So on to valve installation:
Here they are after hand lapping - all 16 looked just like this one:
Valve spring compressor tool(s) in action. This set up worked really well:
Valves all snuggled in tight:
I used just a dab o' grease to hold the retainer clip thingies onto a cotton tipped applicator stick, then lowered the retainers gently into postition, then using another wooden handled cotton tipped applicator (think Q-tip with long wood handles) I held them in place to allow the spring compressor to be released. Only fussed with a few before they slipped right in place, then as I released the spring compressor, the taper drew the retainers into position nicely. Did all 16 valves in a matter of an hour or so.
I installed new stem seals, and also lubed the valve stems with assembly lube. I cleaned all the valve guides with degreaser on aforementioned applicators, then cleaned a second time with acetone to remove any degreaser. Hopefully it was clean enough to not affect the assy lube.

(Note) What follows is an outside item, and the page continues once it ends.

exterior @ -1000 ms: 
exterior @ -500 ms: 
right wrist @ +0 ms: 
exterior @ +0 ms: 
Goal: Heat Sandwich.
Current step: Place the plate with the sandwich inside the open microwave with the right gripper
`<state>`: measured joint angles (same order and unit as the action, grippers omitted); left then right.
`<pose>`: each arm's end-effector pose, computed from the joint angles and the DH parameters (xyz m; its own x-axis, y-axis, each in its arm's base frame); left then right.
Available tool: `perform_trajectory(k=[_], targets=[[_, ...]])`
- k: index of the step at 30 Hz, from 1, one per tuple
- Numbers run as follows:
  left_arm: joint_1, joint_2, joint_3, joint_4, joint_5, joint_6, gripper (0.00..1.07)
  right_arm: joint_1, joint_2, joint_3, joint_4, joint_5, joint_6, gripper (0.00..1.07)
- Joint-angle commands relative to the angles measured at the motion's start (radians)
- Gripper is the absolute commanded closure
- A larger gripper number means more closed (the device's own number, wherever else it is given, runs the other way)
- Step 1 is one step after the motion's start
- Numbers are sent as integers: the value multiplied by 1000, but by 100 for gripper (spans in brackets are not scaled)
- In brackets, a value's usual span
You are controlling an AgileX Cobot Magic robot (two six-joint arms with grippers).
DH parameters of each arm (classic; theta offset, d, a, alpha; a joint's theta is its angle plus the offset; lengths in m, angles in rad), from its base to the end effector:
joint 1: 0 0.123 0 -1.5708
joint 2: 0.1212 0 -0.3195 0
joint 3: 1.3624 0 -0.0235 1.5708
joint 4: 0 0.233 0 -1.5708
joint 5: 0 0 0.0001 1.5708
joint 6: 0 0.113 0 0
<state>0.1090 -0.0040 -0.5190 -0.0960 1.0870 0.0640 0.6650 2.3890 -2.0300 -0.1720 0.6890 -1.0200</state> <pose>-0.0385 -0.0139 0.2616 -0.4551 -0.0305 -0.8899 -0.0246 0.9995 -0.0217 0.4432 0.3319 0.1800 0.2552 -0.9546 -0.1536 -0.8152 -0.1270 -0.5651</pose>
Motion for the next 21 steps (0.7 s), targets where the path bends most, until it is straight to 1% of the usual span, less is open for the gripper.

I then greased the rocker arm shafts and rockers with assy lube and slipped those right in. One of the exhaust rocker arm shafts (left exhaust, to be precise) gave me hell going that last little bit until I realized the spring between the rocker arm and the head casting was getting hung up in a groove on the shaft. After remedying that, it slipped right in.
Next step is installing head, cams, and timing this thing. My friend Matt is coming tonight to do this with me.... Unless the rain drives him away.Last edited by Guest; 06-11-2010, 07:10 PM.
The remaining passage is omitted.